I Have a Confession to Make
I don’t like Tabbouleh. There, I said it. (If you are Lebanese and you are reading this right now and you never want to read my blog again, I totally understand.)
Whenever I say this to Lebanese people I see their jaws immediately drop and their eyes get wide. Then they follow with questions like, “How many times have you tried it?” or “Are you sure it was a good Tabbouleh?” or “My mother makes the best Tabbouleh. You should try hers before you say you don’t like it.” It is impossible for Lebanese to understand how anyone could not like Tabbouleh. All I can say is, sorry!
It’s just . . . here’s the thing . . . I don’t like parsley. (I know, I know! This is just about as blasphemous as not liking Tabbouleh.) I never knew I didn’t like parsley until I visited Lebanon for the first time last summer. My family is Italian and we use parsley a lot and I’ve never had a problem with it. But see, we sprinkle a bit on top of a dish for some added color, or put dried flakes in a pasta sauce. We don’t use it as a *main ingredient*!! The Lebanese put it in practically everything. And always generous portions of it.
If you’re thinking, I’ve had Tabbouleh before and I didn’t notice *that* much parsley, then you didn’t have the Lebanese version. This, dear readers, is NOT the way the Lebanese do it:
The Lebanese way has so little bulgur wheat that I had to actually ask some of my local friends if the dish even contains bulgur wheat (it does). So basically, pare back that ingredient to practically nothing and you get bite after bite of chopped parsley (with some small amounts of mint, tomato, olive oil, and lemon of course). Sounds delicious in theory, but that’s only if you’ve never tried a mouthful of raw parsley before.

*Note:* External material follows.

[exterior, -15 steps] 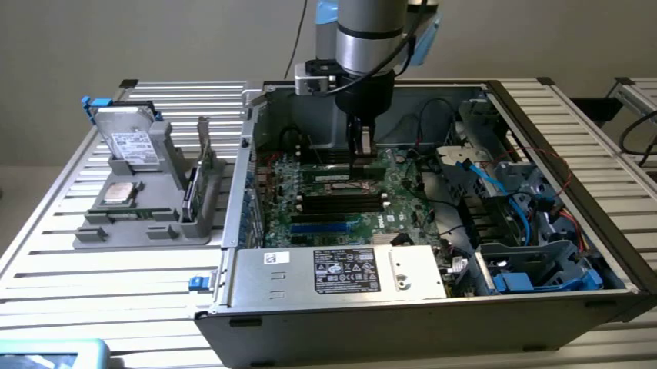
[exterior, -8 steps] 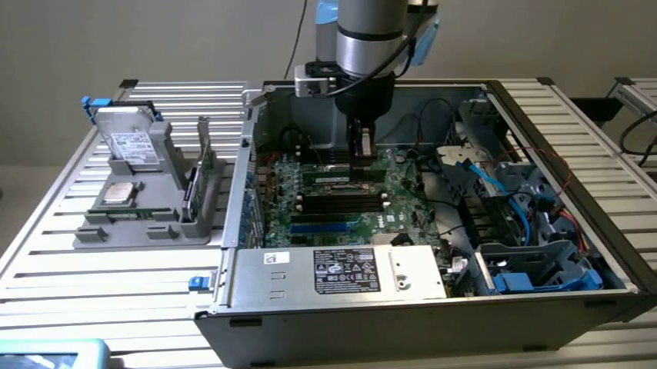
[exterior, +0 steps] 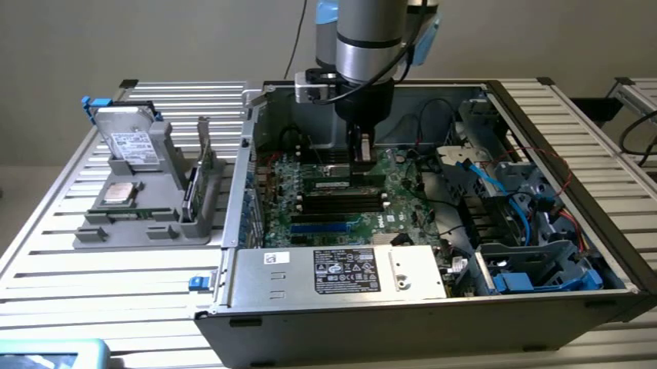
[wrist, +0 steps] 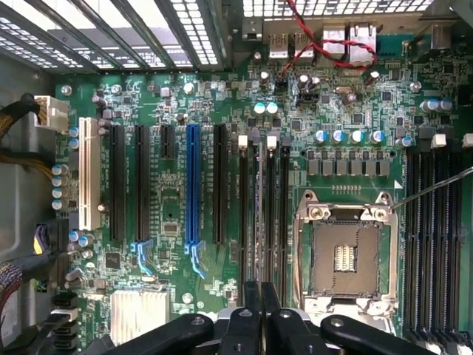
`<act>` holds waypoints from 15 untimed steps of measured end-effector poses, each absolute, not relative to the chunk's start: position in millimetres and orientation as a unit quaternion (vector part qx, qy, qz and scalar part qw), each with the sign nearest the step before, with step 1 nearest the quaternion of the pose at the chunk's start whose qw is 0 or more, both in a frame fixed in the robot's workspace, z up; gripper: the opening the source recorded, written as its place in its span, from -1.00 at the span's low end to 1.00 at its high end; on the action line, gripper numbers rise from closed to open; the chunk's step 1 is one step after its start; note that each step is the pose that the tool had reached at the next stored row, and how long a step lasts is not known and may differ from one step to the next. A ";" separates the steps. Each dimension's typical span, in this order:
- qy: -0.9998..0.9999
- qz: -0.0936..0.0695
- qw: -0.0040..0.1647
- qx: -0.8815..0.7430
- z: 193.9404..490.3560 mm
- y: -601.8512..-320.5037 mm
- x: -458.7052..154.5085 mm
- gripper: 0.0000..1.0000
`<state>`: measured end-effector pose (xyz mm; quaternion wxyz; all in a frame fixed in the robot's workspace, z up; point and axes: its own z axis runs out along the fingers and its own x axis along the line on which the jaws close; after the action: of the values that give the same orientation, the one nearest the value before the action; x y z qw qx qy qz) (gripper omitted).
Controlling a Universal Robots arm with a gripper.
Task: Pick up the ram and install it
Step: 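Insert the ram into the slot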
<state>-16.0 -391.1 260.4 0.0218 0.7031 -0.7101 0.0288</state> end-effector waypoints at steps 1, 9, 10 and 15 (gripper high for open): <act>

When thinking about this post today I came across a blog post by BritinBeirut that just confirmed how weird people think I am when I mention my dislike for this (practically) national dish of Lebanon. (See numbers 6 and 7).
That said, I am going to make it a point to *try* and learn to like parsley in the next two years. Surely one can acquire a taste for it, no? And it’s not like I won’t have plenty of opportunities to try it.
Here’s hoping for the best.
And again, sorry. Hope I didn’t offend any Lebanese with this post.